Published online Apr 10, 2016. doi: 10.5306/wjco.v7.i2.265
Peer-review started: September 8, 2015
First decision: October 16, 2015
Revised: October 19, 2015
Accepted: December 18, 2015
Article in press: December 21, 2015
Published online: April 10, 2016
Processing time: 218 Days and 9.7 Hours
Parathyroid hormone mediated hypercalcemia is not always exclusively primary hyperparathyroidism and rarely could be due to ectopic parathyroid hormone secretion from tumor cells. We present a case of 86-year-old female with metastatic gall bladder adenocarcinoma diagnosed eight months back who presented with generalized fatigue and poor oral intake and was found to be hypercalcemic with elevated parathyroid hormone levels. Imaging with technetium 99 m sestamibi scintigraphy with dual phase, subtraction thyroid scan (dual isotope scintigraphy), magnetic resonance imaging and ultrasonography did not demonstrate any parathyroid lesion in normal or ectopic sites. We believe that the tumor cells were the source of ectopic parathyroid hormone secretion as we had excluded all the other possibilities with extensive combined imaging thereby increasing the sensitivity of our testing. We report the first case of metastatic gall bladder adenocarcinoma with paraneoplastic ectopic parathyroid hormone secretion.

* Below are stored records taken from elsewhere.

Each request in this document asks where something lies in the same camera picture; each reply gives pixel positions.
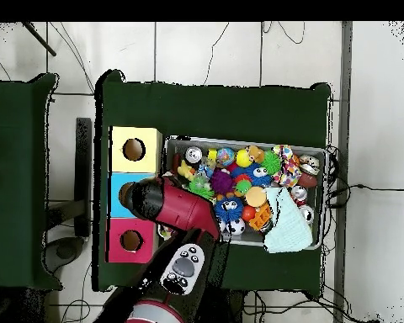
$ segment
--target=green tablecloth
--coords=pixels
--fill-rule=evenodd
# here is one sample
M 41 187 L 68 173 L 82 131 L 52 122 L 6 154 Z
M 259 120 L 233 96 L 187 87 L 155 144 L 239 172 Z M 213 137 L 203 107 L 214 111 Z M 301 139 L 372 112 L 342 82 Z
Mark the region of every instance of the green tablecloth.
M 96 86 L 95 198 L 100 226 L 94 229 L 93 281 L 100 290 L 126 285 L 139 265 L 104 261 L 108 183 L 108 127 L 154 127 L 163 135 L 287 143 L 325 147 L 330 88 L 186 87 L 165 83 L 123 82 L 108 71 Z M 223 287 L 228 289 L 304 289 L 319 294 L 320 248 L 268 254 L 262 247 L 232 245 Z
M 0 286 L 60 289 L 42 266 L 45 116 L 56 75 L 0 82 Z

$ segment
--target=towel
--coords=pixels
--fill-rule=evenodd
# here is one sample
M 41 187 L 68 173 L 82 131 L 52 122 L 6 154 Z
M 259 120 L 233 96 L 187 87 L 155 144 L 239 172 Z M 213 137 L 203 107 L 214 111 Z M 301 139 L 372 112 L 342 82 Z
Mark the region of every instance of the towel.
M 265 236 L 268 252 L 299 252 L 312 243 L 311 228 L 286 187 L 266 188 L 274 228 Z

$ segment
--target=orange ball
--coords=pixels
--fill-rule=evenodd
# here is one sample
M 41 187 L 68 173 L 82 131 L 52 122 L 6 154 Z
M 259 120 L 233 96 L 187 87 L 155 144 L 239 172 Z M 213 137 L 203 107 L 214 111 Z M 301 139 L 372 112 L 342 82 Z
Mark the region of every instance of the orange ball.
M 251 205 L 246 205 L 242 210 L 242 219 L 245 220 L 246 222 L 252 220 L 255 215 L 256 215 L 256 209 Z

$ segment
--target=green table
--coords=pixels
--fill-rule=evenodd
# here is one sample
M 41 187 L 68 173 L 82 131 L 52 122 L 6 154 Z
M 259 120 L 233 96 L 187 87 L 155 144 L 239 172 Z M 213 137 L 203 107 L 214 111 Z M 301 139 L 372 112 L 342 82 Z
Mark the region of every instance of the green table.
M 123 82 L 108 71 L 96 86 L 95 186 L 100 199 L 93 228 L 93 286 L 125 286 L 140 268 L 104 261 L 108 187 L 108 129 L 111 125 L 154 127 L 163 135 L 287 143 L 325 147 L 330 88 L 185 87 Z M 222 287 L 226 289 L 302 289 L 320 292 L 321 249 L 268 254 L 261 247 L 231 245 Z

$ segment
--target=plastic bin
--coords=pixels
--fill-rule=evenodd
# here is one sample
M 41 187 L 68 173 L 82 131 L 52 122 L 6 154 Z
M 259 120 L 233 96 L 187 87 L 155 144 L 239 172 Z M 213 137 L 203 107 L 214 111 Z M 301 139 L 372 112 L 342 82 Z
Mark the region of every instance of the plastic bin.
M 184 156 L 186 150 L 190 146 L 199 147 L 204 156 L 207 155 L 208 149 L 220 149 L 223 147 L 230 147 L 234 151 L 238 151 L 245 146 L 255 145 L 261 149 L 267 150 L 276 144 L 262 144 L 257 142 L 245 141 L 229 141 L 217 139 L 204 139 L 198 137 L 182 137 L 171 135 L 165 138 L 163 153 L 162 153 L 162 174 L 169 171 L 173 164 L 173 155 L 179 153 L 181 157 Z M 317 175 L 317 186 L 308 189 L 307 204 L 314 209 L 314 220 L 311 224 L 313 235 L 313 243 L 307 247 L 307 250 L 317 249 L 322 243 L 323 231 L 325 226 L 326 215 L 326 200 L 327 200 L 327 175 L 329 173 L 329 154 L 324 149 L 290 146 L 292 151 L 297 155 L 310 155 L 316 157 L 320 162 L 320 171 Z M 224 233 L 223 239 L 229 241 L 231 244 L 241 244 L 245 246 L 263 246 L 263 236 L 246 223 L 246 229 L 240 236 L 231 236 Z

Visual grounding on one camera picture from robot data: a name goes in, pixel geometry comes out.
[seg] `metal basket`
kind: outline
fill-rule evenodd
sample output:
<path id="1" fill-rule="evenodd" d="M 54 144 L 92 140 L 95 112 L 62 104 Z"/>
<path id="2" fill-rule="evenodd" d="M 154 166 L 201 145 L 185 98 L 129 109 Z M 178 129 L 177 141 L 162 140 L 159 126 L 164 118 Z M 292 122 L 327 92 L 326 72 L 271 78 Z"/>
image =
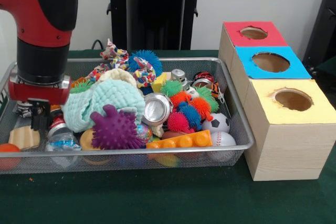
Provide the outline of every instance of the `metal basket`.
<path id="1" fill-rule="evenodd" d="M 243 151 L 253 145 L 254 137 L 226 66 L 217 58 L 163 58 L 161 61 L 164 71 L 182 69 L 189 80 L 200 71 L 209 71 L 215 77 L 226 100 L 220 105 L 220 112 L 229 118 L 230 134 L 236 140 L 236 146 L 46 152 L 46 134 L 40 132 L 39 148 L 20 153 L 0 153 L 0 174 L 233 166 Z M 76 80 L 102 62 L 100 59 L 69 59 L 66 74 Z M 0 144 L 8 142 L 12 129 L 30 124 L 30 119 L 22 119 L 13 112 L 16 102 L 8 96 L 7 79 L 14 66 L 9 67 L 0 83 Z"/>

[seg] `orange spiky ball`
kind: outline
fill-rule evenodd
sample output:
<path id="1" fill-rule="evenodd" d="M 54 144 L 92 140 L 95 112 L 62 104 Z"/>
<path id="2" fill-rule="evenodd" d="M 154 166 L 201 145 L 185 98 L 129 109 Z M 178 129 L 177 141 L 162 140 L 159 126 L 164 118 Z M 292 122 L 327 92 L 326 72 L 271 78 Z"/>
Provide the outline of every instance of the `orange spiky ball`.
<path id="1" fill-rule="evenodd" d="M 189 95 L 185 91 L 182 91 L 170 97 L 170 100 L 172 101 L 174 108 L 177 108 L 181 102 L 188 102 L 190 101 L 190 99 L 191 95 Z"/>
<path id="2" fill-rule="evenodd" d="M 194 98 L 189 104 L 198 111 L 202 120 L 207 119 L 208 121 L 212 121 L 211 106 L 204 98 Z"/>

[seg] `white wall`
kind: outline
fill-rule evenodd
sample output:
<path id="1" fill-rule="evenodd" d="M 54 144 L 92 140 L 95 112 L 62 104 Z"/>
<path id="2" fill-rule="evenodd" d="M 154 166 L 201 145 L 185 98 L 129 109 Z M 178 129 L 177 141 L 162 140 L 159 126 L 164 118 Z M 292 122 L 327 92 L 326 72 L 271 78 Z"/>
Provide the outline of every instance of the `white wall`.
<path id="1" fill-rule="evenodd" d="M 79 0 L 72 50 L 88 49 L 95 39 L 106 44 L 111 20 L 106 15 L 110 0 Z M 218 49 L 222 21 L 271 20 L 288 44 L 303 57 L 321 0 L 198 0 L 192 49 Z M 0 11 L 0 76 L 16 58 L 13 18 Z"/>

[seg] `shape sorter box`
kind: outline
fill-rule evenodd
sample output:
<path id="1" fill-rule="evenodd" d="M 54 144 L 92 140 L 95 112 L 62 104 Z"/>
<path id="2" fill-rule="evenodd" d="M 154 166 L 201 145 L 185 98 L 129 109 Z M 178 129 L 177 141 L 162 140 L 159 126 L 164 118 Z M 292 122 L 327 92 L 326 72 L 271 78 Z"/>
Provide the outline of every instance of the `shape sorter box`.
<path id="1" fill-rule="evenodd" d="M 286 47 L 281 33 L 272 22 L 224 22 L 218 58 L 231 71 L 235 47 Z"/>
<path id="2" fill-rule="evenodd" d="M 253 180 L 317 179 L 336 139 L 336 111 L 314 80 L 251 80 L 245 112 Z"/>
<path id="3" fill-rule="evenodd" d="M 231 77 L 241 103 L 250 79 L 311 79 L 290 47 L 236 47 Z"/>

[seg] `light blue cloth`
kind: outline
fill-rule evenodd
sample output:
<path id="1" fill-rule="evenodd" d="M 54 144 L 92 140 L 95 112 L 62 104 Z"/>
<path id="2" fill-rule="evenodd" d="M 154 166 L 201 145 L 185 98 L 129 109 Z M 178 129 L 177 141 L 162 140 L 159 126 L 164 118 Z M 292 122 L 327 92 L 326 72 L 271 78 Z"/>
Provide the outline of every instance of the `light blue cloth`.
<path id="1" fill-rule="evenodd" d="M 85 92 L 70 94 L 62 107 L 64 120 L 72 131 L 83 132 L 95 124 L 90 118 L 92 112 L 106 115 L 103 110 L 106 104 L 113 105 L 118 111 L 134 113 L 135 123 L 141 123 L 145 102 L 139 90 L 128 82 L 112 79 L 95 83 Z"/>

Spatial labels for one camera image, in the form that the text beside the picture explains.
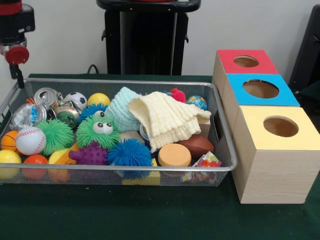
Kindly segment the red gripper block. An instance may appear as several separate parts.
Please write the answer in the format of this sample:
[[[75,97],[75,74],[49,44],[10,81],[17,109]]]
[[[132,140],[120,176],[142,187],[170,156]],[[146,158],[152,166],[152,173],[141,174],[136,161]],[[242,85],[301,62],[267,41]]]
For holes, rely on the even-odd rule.
[[[14,46],[5,53],[5,60],[10,64],[11,78],[16,80],[19,89],[23,89],[25,84],[22,71],[18,65],[25,64],[29,56],[29,51],[24,46]]]

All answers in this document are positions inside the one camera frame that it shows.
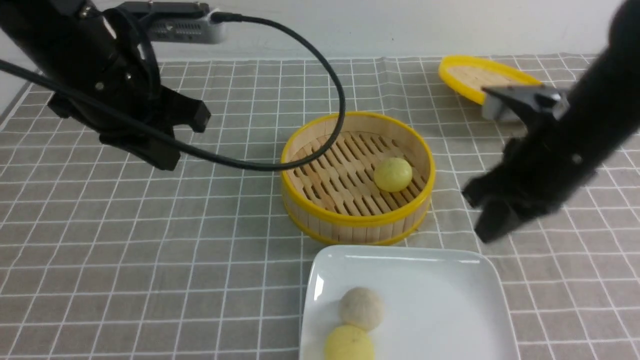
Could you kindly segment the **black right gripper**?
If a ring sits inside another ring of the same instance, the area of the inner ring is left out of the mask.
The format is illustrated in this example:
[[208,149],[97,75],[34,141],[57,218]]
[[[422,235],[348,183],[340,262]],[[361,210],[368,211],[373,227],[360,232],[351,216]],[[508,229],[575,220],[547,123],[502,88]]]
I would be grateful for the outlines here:
[[557,212],[600,164],[598,148],[562,125],[542,125],[510,139],[502,160],[462,189],[467,203],[480,209],[475,234],[489,244]]

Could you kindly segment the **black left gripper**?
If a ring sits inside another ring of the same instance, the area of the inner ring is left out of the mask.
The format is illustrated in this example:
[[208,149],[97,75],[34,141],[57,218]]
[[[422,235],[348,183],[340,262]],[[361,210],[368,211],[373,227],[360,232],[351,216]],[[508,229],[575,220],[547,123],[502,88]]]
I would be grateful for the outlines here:
[[[211,112],[205,102],[160,85],[150,99],[146,73],[135,67],[111,64],[102,71],[74,69],[57,76],[62,84],[87,95],[134,120],[174,138],[176,126],[203,133]],[[162,171],[173,171],[181,157],[178,149],[144,134],[103,111],[54,92],[48,107],[62,119],[72,118],[98,133],[99,141],[138,157]]]

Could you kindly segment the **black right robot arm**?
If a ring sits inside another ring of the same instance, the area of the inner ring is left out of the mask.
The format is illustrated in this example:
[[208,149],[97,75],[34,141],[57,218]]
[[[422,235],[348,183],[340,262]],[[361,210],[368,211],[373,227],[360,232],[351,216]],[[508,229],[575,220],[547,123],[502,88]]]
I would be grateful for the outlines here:
[[474,233],[489,244],[557,212],[639,130],[640,3],[615,12],[608,43],[571,88],[503,85],[482,88],[512,111],[526,133],[512,137],[501,161],[469,180],[462,196],[480,209]]

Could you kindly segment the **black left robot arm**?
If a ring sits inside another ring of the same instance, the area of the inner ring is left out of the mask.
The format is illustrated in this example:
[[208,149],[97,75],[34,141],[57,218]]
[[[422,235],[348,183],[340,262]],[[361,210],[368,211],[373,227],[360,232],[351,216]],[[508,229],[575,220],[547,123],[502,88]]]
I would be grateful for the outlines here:
[[1,30],[49,79],[173,138],[179,125],[202,133],[210,112],[162,85],[151,43],[206,43],[210,13],[198,2],[3,0]]

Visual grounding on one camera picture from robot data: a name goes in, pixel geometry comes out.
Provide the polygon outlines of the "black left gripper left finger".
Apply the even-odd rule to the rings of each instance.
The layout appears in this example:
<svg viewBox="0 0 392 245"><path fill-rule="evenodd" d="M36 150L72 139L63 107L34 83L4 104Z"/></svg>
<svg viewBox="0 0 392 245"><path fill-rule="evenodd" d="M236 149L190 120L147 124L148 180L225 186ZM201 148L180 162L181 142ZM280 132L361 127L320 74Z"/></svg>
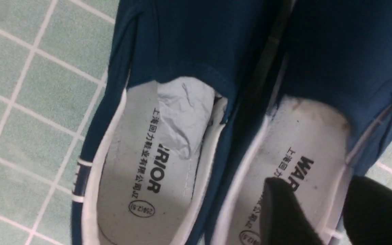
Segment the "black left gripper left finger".
<svg viewBox="0 0 392 245"><path fill-rule="evenodd" d="M260 239L262 245L324 244L283 179L268 177L264 181Z"/></svg>

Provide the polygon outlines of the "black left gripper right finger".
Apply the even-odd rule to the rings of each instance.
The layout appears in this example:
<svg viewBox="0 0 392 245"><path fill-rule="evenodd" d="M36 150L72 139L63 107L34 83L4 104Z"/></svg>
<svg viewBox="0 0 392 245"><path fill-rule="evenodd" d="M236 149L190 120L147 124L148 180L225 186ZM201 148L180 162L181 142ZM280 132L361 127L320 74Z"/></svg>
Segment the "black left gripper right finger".
<svg viewBox="0 0 392 245"><path fill-rule="evenodd" d="M353 245L392 245L392 190L354 176L344 202L343 223Z"/></svg>

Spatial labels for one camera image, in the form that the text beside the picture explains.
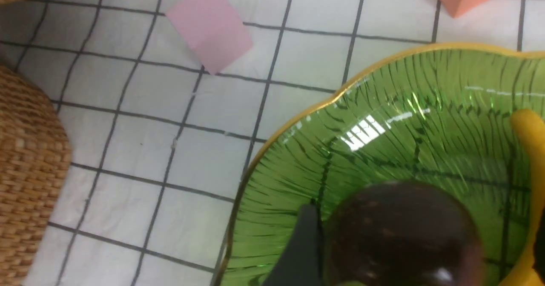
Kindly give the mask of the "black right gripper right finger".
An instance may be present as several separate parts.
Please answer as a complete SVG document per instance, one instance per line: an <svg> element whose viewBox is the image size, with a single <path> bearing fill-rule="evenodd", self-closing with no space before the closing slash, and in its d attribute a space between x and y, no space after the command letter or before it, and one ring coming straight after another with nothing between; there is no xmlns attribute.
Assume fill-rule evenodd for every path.
<svg viewBox="0 0 545 286"><path fill-rule="evenodd" d="M533 270L536 272L539 280L545 282L545 223L541 222L536 232L536 238L533 246L534 263Z"/></svg>

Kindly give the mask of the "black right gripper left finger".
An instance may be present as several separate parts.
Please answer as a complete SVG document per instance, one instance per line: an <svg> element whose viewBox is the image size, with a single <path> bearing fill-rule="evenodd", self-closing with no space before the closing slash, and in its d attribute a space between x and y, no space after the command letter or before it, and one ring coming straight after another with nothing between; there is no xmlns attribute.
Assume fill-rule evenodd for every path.
<svg viewBox="0 0 545 286"><path fill-rule="evenodd" d="M264 286L322 286L323 230L316 204L302 205L292 235Z"/></svg>

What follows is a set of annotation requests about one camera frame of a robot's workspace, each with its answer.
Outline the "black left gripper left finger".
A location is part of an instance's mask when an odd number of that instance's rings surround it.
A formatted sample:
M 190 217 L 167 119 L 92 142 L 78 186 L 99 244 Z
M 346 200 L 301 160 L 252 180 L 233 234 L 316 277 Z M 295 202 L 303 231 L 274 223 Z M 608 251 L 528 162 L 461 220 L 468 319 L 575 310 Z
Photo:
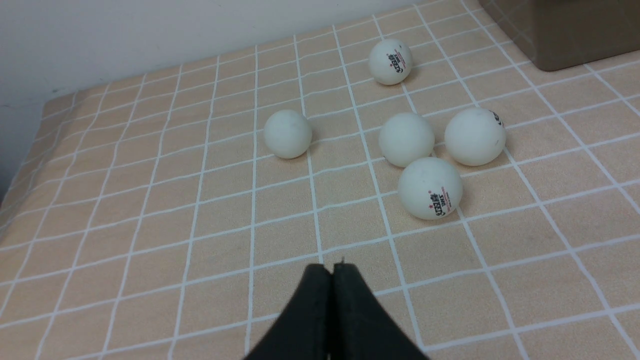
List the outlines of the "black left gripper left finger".
M 332 275 L 322 264 L 305 267 L 294 294 L 247 360 L 326 360 Z

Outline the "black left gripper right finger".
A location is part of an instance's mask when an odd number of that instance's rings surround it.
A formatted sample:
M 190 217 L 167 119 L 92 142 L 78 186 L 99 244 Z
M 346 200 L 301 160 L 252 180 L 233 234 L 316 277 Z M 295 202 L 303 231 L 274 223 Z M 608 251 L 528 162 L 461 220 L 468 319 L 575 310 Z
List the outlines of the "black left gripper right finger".
M 345 360 L 428 360 L 374 296 L 358 267 L 333 267 L 342 355 Z

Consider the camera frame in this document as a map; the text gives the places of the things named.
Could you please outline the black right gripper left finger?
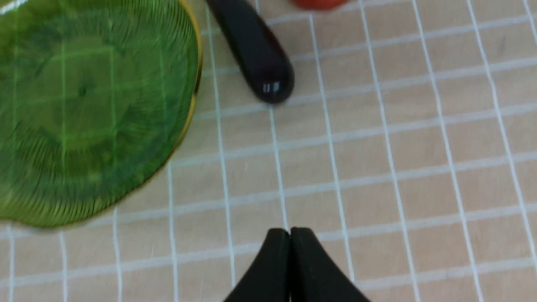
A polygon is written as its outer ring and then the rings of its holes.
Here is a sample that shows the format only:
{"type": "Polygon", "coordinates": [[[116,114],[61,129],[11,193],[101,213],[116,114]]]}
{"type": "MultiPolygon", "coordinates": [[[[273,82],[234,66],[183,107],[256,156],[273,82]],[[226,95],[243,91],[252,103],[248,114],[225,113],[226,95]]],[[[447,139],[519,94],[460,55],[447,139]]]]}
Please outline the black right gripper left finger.
{"type": "Polygon", "coordinates": [[[289,260],[289,233],[282,228],[270,228],[253,262],[225,301],[289,301],[289,260]]]}

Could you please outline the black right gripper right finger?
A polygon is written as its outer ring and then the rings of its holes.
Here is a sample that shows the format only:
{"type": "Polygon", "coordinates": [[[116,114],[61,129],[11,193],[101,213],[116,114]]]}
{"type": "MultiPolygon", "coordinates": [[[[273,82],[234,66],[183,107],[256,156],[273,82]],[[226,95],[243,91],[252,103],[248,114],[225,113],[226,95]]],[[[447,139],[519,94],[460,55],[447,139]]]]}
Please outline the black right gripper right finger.
{"type": "Polygon", "coordinates": [[[330,258],[310,228],[290,230],[292,302],[368,302],[330,258]]]}

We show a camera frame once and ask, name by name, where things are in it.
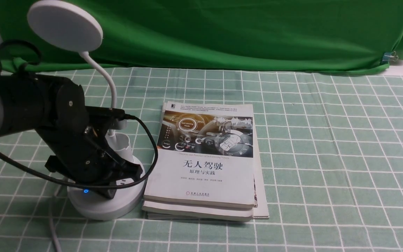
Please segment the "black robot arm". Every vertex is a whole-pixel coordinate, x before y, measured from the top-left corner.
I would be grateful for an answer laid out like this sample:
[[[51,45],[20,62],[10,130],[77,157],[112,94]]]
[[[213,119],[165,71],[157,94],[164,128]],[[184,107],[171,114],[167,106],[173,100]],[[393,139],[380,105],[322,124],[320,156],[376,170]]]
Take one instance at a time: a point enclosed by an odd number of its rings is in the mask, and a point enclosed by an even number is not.
[[[110,147],[106,135],[115,122],[136,119],[123,110],[87,106],[82,86],[68,78],[19,72],[0,74],[0,137],[34,130],[53,155],[45,167],[71,180],[60,181],[14,161],[0,159],[49,182],[88,189],[107,199],[116,190],[144,181],[140,164]]]

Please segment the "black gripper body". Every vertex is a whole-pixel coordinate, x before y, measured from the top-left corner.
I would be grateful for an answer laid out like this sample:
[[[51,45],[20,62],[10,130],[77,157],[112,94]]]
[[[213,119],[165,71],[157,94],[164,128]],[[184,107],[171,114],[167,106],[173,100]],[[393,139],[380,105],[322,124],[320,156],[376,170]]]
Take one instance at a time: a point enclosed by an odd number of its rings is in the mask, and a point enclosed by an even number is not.
[[[54,153],[46,168],[79,184],[102,177],[108,162],[126,161],[110,147],[106,135],[114,124],[92,124],[83,88],[60,76],[39,75],[46,91],[46,120],[35,128]]]

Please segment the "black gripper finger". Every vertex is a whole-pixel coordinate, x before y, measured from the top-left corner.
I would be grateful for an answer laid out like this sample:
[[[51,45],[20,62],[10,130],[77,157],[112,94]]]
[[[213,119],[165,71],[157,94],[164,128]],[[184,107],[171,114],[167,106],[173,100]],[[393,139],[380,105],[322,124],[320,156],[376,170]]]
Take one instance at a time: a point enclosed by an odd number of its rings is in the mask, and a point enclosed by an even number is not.
[[[102,177],[89,184],[83,184],[84,190],[113,199],[118,190],[133,188],[144,182],[144,167],[139,160],[108,162]]]

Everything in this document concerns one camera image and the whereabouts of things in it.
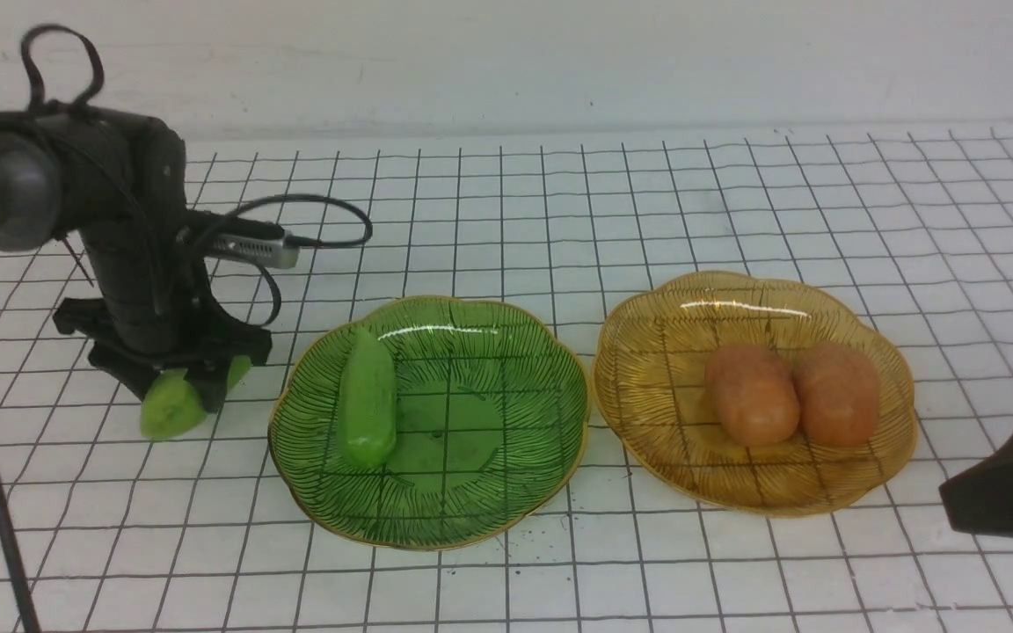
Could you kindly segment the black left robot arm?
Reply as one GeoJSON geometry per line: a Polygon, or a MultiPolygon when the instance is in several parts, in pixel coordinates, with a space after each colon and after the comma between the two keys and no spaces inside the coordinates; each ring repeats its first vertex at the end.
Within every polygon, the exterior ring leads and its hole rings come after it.
{"type": "Polygon", "coordinates": [[[186,204],[185,175],[185,142],[161,120],[0,113],[0,251],[76,233],[99,291],[61,301],[54,327],[89,339],[90,364],[134,396],[182,369],[217,412],[243,366],[266,363],[271,336],[212,296],[192,250],[208,217],[186,204]]]}

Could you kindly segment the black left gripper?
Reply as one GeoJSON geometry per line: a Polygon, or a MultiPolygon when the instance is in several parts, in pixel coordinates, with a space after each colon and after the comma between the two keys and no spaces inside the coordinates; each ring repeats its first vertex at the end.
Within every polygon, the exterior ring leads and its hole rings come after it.
{"type": "Polygon", "coordinates": [[[165,369],[197,365],[201,409],[217,413],[232,358],[266,364],[271,336],[226,312],[206,264],[189,255],[208,222],[186,204],[184,140],[138,113],[44,111],[27,121],[60,161],[54,236],[79,234],[100,292],[64,300],[55,327],[91,340],[90,364],[138,401],[165,369]]]}

Core tip: Gallbladder carcinoma rarely can cause hypercalcemia with very few reported cases but they were all due to parathyroid hormone (PTH) related peptide. We present the first case of metastatic gallbladder adenocarcinoma with hypercalcemia due to ectopic PTH secretion from tumor cells. PTH mediated hypercalcemia is not exclusively primary hyperparathyroidism and awareness of this rare paraneoplastic presentation will prevent unnecessary parathyroid surgeries. Moreover this case prompts physicians to look for another ectopic source in the absence of parathyroid lesion which would facilitate early diagnosis of an underlying malignancy.